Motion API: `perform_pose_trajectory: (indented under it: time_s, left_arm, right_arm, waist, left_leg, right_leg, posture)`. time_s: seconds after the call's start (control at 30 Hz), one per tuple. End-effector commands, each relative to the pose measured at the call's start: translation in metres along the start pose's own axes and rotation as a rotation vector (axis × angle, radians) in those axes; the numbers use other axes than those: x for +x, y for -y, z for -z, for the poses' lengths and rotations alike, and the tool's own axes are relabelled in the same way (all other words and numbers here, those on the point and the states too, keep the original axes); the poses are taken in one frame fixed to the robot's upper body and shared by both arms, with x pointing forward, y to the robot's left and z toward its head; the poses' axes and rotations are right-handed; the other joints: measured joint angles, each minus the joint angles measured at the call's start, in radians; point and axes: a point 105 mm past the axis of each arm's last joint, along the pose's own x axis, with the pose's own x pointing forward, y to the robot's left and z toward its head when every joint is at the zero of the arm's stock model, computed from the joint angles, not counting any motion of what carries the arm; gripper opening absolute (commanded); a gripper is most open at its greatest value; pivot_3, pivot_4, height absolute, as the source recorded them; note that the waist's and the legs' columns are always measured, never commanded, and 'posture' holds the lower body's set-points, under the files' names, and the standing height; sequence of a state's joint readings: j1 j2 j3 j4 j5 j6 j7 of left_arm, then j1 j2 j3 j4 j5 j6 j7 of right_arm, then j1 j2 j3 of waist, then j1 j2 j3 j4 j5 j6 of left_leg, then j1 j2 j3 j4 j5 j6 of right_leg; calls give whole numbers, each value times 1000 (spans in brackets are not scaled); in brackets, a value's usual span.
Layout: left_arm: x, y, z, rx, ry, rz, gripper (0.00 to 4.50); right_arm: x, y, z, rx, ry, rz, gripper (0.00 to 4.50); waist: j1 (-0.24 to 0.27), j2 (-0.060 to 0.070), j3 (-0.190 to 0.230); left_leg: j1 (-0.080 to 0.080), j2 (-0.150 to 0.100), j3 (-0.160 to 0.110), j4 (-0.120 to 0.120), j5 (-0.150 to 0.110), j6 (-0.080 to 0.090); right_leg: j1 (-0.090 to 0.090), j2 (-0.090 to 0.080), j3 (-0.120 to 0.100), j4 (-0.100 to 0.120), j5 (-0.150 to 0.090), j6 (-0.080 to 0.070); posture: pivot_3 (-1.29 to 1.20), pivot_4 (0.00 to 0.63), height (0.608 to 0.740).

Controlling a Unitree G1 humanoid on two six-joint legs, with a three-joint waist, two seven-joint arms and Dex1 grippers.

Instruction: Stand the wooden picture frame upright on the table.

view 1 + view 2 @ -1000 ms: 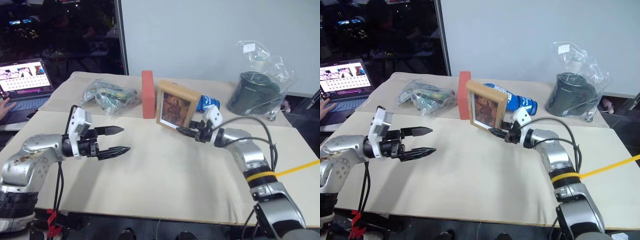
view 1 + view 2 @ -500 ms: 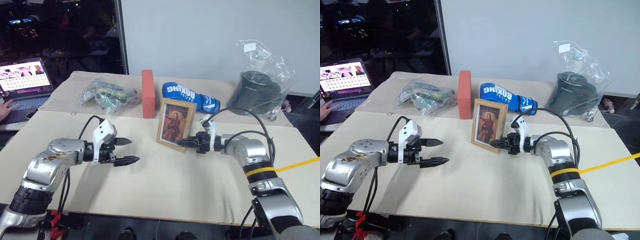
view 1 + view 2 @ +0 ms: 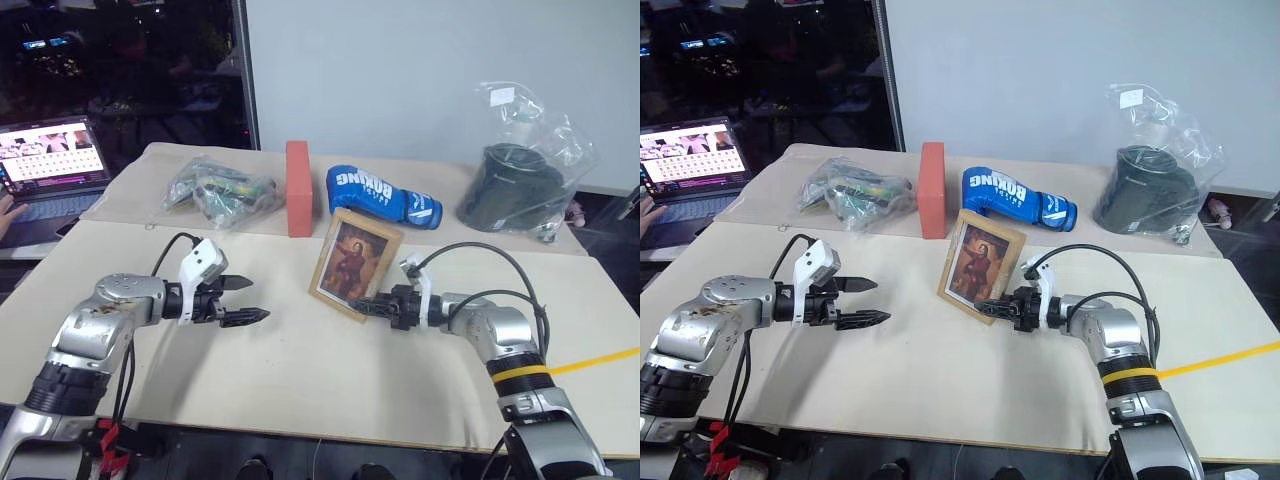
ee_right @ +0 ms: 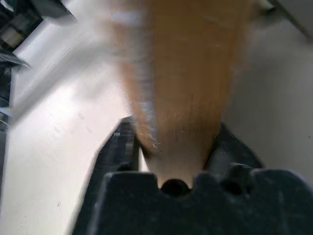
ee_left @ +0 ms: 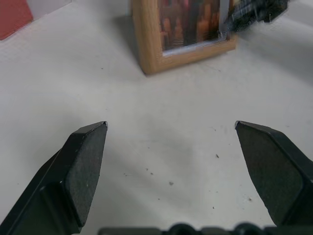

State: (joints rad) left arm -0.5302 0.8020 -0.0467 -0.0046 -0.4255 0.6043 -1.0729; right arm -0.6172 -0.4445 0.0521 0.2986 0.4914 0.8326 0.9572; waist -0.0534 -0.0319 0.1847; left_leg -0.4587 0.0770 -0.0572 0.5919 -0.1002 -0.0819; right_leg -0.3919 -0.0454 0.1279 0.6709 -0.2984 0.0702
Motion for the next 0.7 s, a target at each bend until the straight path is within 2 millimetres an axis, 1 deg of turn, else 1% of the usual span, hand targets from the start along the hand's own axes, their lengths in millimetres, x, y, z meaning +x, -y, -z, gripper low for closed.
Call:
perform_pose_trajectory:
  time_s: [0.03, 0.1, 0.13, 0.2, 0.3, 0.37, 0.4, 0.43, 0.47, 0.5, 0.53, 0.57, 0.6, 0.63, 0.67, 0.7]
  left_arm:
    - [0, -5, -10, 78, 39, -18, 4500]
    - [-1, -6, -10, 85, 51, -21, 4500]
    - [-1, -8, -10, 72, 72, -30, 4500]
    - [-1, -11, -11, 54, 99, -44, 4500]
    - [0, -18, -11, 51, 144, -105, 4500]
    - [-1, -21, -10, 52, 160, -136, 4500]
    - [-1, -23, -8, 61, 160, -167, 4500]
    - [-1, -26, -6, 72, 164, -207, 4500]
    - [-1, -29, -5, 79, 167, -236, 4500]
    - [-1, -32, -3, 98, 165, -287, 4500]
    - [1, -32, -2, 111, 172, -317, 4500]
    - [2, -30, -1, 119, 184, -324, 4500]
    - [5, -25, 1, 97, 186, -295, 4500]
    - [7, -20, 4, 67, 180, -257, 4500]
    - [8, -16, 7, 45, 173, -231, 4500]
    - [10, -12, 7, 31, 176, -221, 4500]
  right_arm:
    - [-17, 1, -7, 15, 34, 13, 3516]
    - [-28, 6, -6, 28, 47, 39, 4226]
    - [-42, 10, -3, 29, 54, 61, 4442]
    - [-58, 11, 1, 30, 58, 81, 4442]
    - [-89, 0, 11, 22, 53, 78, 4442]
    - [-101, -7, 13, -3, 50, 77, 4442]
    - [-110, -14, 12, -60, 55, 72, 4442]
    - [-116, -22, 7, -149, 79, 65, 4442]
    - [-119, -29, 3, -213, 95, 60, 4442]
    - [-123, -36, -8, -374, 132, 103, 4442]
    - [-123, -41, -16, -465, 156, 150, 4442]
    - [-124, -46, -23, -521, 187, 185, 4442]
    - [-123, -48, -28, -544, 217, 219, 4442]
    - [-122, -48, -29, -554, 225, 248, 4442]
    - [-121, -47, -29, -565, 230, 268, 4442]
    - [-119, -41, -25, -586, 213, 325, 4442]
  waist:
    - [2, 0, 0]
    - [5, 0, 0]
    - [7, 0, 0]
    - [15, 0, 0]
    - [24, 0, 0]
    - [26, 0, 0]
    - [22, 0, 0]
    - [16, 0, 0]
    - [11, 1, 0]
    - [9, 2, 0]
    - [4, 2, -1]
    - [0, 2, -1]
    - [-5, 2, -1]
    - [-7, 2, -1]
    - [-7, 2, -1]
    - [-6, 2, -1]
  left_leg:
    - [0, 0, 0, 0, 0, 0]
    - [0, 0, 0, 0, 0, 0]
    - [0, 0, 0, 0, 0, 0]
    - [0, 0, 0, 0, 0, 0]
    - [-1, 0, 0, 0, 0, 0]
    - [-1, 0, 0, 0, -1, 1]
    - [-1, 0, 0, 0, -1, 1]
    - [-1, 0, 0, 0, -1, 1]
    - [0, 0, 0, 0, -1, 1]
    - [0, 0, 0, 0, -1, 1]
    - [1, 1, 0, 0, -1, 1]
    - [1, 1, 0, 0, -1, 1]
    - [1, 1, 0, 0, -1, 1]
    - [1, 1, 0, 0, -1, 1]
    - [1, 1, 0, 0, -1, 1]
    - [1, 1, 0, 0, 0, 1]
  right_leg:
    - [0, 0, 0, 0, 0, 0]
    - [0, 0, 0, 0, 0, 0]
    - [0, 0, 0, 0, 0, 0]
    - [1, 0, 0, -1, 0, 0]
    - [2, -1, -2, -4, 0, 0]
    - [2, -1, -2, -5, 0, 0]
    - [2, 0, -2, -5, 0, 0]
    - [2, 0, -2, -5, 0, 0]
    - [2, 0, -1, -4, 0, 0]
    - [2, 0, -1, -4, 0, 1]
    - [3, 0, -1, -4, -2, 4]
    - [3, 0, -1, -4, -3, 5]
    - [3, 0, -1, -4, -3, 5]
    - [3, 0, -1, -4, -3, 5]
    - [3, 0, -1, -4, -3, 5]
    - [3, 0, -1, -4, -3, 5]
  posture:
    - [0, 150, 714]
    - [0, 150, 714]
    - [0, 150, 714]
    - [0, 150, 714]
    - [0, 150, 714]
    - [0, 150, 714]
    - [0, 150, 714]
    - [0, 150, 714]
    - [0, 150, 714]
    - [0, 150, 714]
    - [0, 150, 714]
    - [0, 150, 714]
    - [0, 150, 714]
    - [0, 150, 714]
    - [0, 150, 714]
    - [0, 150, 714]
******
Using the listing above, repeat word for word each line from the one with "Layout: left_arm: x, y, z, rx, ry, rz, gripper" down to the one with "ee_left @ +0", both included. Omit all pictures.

Layout: left_arm: x, y, z, rx, ry, rz, gripper (0.00 to 4.50); right_arm: x, y, z, rx, ry, rz, gripper (0.00 to 4.50); waist: j1 (-0.24 to 0.27), j2 (-0.060 to 0.070), j3 (-0.190 to 0.230); left_leg: j1 (-0.080 to 0.080), j2 (-0.150 to 0.100), j3 (-0.160 to 0.110), j4 (-0.120 to 0.120), j5 (-0.150 to 0.110), j6 (-0.080 to 0.090); right_leg: j1 (-0.090 to 0.090), j2 (-0.090 to 0.080), j3 (-0.120 to 0.100), j4 (-0.100 to 0.120), j5 (-0.150 to 0.090), j6 (-0.080 to 0.070); posture: pivot_3 (-1.29 to 1.20), pivot_4 (0.00 to 0.63), height (0.608 to 0.740).

Controlling a Unitree G1 humanoid on two six-joint legs, with a three-joint waist, two seven-joint arms and Dex1 grippers.

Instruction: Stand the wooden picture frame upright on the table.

view 1 + view 2 @ -1000 ms: 
view 1 + view 2 @ -500 ms: 
view 1 + view 2 @ +0 ms: 
ee_right @ +0 ms: 
ee_left @ +0 ms: 

There is nothing else to the answer.